● What you should do
Of the records below, reproduce only the span that opens with the line containing "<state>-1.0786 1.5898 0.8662" and closes with the last line.
▽
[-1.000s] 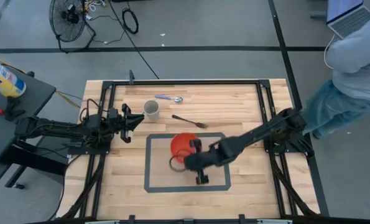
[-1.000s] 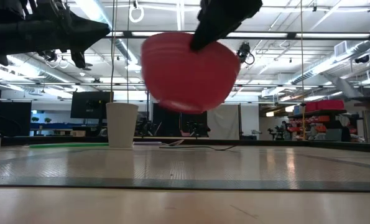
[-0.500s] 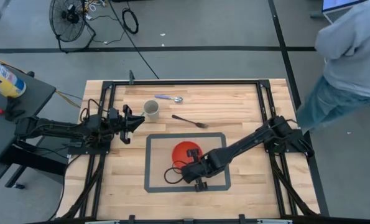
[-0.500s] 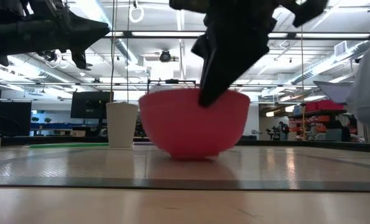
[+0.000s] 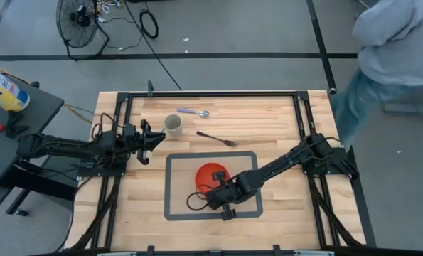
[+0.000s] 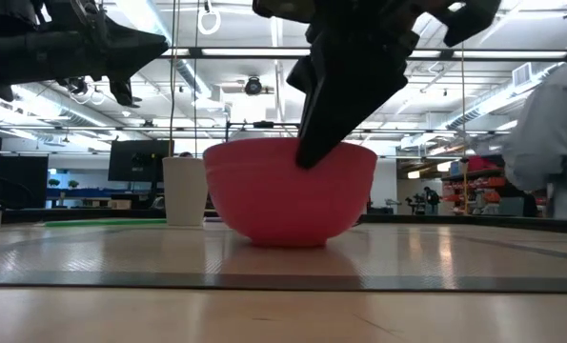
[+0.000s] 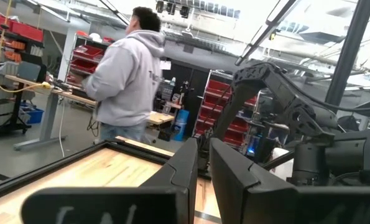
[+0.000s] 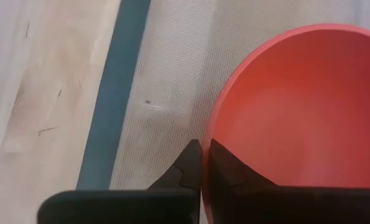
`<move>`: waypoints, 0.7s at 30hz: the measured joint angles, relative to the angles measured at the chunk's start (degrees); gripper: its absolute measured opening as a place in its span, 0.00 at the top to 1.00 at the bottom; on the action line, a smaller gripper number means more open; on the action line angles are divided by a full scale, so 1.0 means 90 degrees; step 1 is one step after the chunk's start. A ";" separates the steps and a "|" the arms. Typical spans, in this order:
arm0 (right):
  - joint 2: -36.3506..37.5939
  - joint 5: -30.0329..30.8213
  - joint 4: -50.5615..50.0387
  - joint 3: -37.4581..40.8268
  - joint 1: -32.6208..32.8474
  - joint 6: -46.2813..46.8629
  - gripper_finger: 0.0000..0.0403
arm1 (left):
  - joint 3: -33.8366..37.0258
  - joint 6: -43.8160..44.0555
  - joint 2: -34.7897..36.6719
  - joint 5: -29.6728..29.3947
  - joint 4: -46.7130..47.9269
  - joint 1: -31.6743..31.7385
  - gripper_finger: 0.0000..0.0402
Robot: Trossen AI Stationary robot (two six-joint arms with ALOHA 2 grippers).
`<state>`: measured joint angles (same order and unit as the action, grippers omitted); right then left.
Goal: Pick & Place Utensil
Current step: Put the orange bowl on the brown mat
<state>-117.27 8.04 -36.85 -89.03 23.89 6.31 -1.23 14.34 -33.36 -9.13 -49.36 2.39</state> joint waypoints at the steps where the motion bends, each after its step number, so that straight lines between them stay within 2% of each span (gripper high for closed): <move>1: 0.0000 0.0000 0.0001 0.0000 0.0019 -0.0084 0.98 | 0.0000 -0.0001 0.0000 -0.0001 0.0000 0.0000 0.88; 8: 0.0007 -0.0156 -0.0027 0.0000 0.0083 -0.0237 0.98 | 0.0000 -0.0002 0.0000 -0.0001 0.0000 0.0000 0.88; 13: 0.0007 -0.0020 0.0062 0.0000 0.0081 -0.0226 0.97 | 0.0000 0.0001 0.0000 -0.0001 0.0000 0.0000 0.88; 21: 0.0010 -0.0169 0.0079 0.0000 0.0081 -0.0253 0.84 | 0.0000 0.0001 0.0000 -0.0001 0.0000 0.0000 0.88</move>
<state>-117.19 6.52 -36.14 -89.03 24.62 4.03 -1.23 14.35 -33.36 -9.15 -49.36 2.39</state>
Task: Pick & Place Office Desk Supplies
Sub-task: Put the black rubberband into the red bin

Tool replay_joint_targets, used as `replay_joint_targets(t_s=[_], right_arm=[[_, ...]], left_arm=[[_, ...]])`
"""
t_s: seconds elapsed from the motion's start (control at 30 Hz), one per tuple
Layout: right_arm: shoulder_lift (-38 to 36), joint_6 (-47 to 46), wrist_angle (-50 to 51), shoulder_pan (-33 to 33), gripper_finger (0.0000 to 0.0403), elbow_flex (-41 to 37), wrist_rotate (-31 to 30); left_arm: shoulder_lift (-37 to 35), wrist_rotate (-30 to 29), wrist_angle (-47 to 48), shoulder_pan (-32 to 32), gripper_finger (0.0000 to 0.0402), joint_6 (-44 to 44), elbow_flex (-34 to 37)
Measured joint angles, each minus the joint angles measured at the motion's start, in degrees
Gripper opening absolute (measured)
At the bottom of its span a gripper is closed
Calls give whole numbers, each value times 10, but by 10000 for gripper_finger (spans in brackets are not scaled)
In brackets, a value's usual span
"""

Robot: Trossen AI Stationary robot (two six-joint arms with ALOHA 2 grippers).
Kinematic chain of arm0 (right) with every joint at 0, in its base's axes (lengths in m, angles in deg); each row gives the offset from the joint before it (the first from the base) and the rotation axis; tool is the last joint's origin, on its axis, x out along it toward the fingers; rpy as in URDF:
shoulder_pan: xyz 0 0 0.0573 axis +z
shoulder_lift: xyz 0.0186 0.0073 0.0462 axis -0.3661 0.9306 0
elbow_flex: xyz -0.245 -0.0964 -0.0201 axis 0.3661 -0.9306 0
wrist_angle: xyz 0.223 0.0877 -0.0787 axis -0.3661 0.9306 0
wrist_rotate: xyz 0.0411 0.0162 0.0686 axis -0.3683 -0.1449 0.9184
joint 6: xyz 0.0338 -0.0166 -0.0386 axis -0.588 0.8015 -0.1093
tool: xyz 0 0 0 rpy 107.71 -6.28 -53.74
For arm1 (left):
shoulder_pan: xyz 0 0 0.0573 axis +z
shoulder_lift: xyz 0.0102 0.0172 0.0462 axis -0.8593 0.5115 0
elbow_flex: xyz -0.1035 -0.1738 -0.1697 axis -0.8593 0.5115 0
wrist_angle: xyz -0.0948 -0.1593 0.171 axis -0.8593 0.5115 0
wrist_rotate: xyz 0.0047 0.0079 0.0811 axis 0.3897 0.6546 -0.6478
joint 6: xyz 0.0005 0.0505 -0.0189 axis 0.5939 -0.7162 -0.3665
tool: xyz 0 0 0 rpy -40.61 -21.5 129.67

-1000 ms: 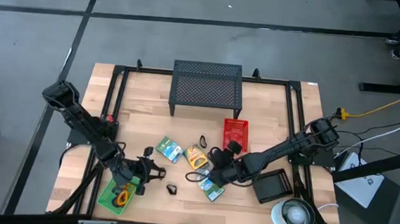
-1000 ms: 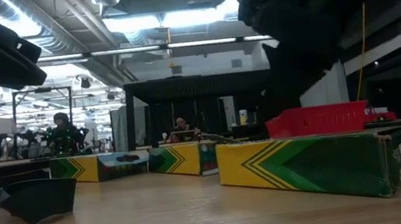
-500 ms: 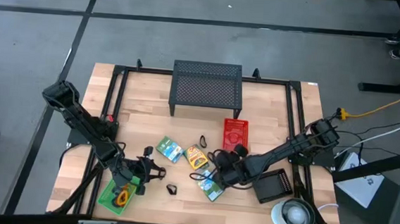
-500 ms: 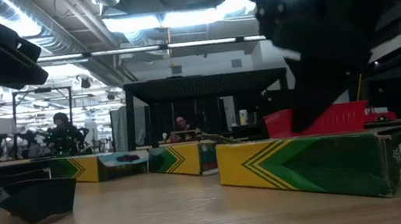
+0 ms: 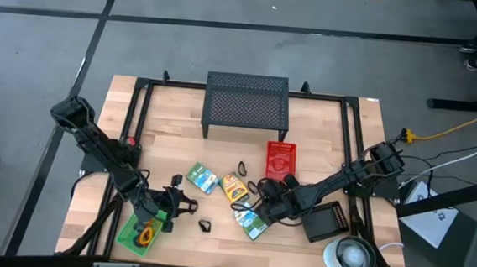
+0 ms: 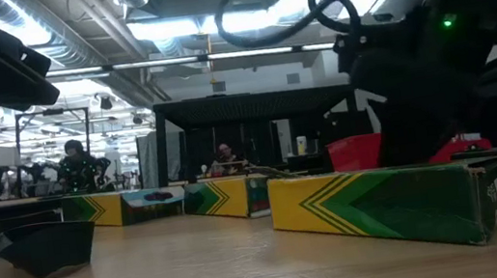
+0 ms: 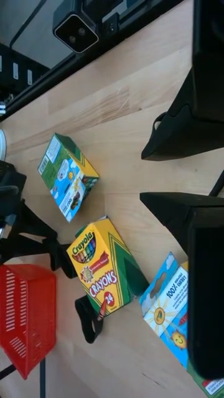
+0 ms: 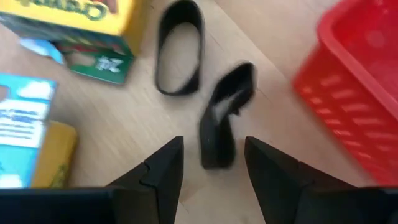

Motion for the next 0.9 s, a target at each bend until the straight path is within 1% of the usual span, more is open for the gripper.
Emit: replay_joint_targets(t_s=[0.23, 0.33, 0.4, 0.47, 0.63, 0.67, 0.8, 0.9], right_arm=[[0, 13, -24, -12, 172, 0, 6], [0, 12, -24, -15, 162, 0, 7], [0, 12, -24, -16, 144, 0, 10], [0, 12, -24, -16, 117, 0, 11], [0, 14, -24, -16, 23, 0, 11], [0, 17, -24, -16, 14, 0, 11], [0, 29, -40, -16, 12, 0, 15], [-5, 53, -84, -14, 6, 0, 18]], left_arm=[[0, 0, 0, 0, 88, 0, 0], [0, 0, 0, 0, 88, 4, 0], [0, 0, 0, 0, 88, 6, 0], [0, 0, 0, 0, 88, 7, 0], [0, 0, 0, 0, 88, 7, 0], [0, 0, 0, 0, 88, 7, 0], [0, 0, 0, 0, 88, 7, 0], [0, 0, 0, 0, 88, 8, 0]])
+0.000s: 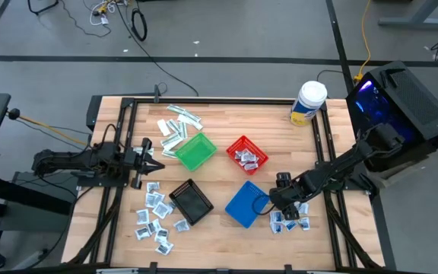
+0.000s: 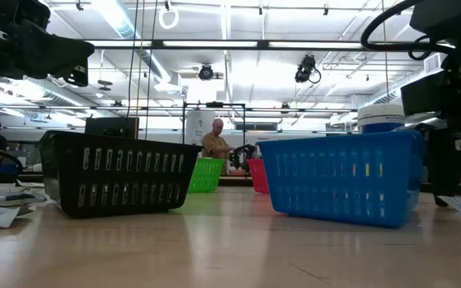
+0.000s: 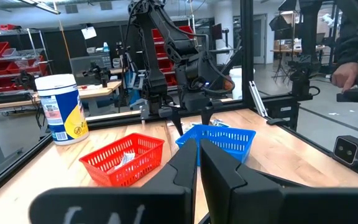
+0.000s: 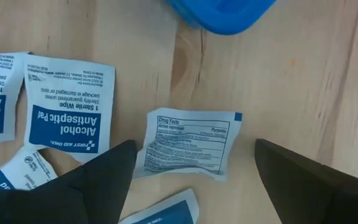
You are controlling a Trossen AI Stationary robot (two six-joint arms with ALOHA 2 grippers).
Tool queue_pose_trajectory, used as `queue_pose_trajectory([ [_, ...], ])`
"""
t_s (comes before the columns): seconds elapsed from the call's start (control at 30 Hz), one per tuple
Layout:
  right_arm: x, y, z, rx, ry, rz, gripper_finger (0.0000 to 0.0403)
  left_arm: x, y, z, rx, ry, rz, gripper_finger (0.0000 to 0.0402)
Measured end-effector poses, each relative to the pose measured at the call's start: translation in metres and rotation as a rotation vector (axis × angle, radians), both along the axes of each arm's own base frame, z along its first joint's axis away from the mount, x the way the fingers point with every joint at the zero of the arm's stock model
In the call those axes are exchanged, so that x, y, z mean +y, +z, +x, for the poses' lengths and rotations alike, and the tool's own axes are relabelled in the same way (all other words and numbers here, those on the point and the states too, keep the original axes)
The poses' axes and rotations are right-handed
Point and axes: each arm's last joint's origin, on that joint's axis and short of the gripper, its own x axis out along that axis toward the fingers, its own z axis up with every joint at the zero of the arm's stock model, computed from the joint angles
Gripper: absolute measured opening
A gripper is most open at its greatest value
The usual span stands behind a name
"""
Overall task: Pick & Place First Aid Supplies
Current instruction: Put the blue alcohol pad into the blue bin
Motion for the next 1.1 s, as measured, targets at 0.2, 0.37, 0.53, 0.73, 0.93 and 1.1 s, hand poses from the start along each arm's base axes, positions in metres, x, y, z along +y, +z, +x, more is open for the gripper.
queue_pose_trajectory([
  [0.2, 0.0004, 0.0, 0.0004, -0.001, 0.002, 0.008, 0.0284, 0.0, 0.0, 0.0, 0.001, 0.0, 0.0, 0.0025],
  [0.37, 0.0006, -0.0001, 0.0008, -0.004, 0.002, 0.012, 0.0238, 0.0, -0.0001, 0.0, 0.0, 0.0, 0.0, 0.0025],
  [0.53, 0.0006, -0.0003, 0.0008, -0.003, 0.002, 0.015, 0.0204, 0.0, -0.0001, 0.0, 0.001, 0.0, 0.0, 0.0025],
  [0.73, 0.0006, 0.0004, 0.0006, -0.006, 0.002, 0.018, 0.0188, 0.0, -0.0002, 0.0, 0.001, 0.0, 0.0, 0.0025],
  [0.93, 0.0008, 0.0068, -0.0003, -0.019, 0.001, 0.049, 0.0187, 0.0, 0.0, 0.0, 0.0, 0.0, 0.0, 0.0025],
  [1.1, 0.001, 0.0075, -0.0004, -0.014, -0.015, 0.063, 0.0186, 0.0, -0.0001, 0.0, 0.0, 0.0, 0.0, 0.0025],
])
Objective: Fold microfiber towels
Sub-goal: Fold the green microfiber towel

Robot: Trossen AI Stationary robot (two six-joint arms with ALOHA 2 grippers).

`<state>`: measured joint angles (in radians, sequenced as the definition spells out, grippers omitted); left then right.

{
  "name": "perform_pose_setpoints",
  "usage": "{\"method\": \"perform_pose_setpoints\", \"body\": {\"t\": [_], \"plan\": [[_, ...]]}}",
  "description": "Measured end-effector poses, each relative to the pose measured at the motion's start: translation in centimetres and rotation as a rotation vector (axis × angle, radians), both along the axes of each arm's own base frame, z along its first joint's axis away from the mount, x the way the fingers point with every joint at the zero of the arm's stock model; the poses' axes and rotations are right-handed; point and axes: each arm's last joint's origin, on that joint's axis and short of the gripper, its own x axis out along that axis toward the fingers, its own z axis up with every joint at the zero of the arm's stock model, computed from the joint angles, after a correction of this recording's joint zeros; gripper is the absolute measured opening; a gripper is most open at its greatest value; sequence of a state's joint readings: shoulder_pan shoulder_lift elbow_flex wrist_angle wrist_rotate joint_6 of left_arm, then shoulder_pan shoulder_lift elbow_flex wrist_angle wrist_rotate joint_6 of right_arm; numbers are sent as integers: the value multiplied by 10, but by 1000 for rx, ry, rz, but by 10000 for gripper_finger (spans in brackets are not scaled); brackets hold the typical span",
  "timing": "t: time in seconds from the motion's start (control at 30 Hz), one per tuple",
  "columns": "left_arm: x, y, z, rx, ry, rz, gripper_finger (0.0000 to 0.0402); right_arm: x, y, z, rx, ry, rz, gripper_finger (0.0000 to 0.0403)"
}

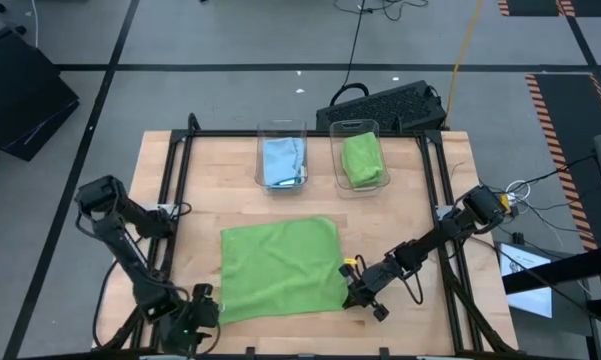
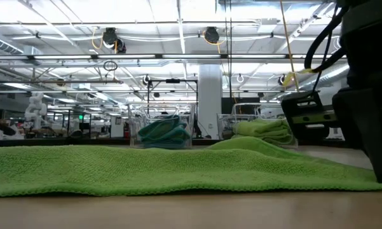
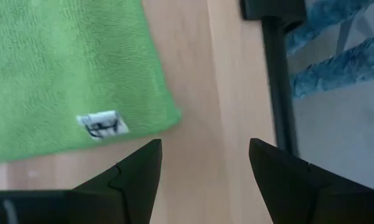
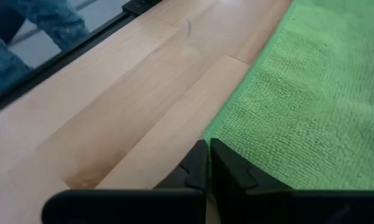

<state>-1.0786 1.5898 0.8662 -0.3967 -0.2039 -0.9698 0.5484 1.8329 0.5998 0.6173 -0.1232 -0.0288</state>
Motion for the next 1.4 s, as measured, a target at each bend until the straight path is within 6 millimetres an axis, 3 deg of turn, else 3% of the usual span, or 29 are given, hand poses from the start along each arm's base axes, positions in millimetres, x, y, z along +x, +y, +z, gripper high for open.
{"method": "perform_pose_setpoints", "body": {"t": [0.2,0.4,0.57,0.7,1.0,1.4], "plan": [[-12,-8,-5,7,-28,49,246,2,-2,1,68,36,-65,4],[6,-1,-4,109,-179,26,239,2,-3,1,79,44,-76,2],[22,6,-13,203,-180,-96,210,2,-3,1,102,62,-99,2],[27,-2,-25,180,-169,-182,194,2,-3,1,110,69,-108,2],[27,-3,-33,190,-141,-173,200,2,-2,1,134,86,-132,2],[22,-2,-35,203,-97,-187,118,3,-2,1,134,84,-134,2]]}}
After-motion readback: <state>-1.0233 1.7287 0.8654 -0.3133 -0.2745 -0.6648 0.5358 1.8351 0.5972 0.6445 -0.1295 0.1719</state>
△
● Solution
<state>-1.0786 1.5898 0.8662 -0.3967 -0.2039 -0.9698 0.5484 1.8329 0.5998 0.6173 -0.1232 -0.0288</state>
Motion for the next 1.4 s, as measured, a target at each bend until the straight path is within 6 millimetres an axis, 3 deg of turn, else 3% of the usual span, or 29 are given, hand poses from the start along each arm's base axes, positions in millimetres, x, y, z along +x, +y, +z, gripper high for open.
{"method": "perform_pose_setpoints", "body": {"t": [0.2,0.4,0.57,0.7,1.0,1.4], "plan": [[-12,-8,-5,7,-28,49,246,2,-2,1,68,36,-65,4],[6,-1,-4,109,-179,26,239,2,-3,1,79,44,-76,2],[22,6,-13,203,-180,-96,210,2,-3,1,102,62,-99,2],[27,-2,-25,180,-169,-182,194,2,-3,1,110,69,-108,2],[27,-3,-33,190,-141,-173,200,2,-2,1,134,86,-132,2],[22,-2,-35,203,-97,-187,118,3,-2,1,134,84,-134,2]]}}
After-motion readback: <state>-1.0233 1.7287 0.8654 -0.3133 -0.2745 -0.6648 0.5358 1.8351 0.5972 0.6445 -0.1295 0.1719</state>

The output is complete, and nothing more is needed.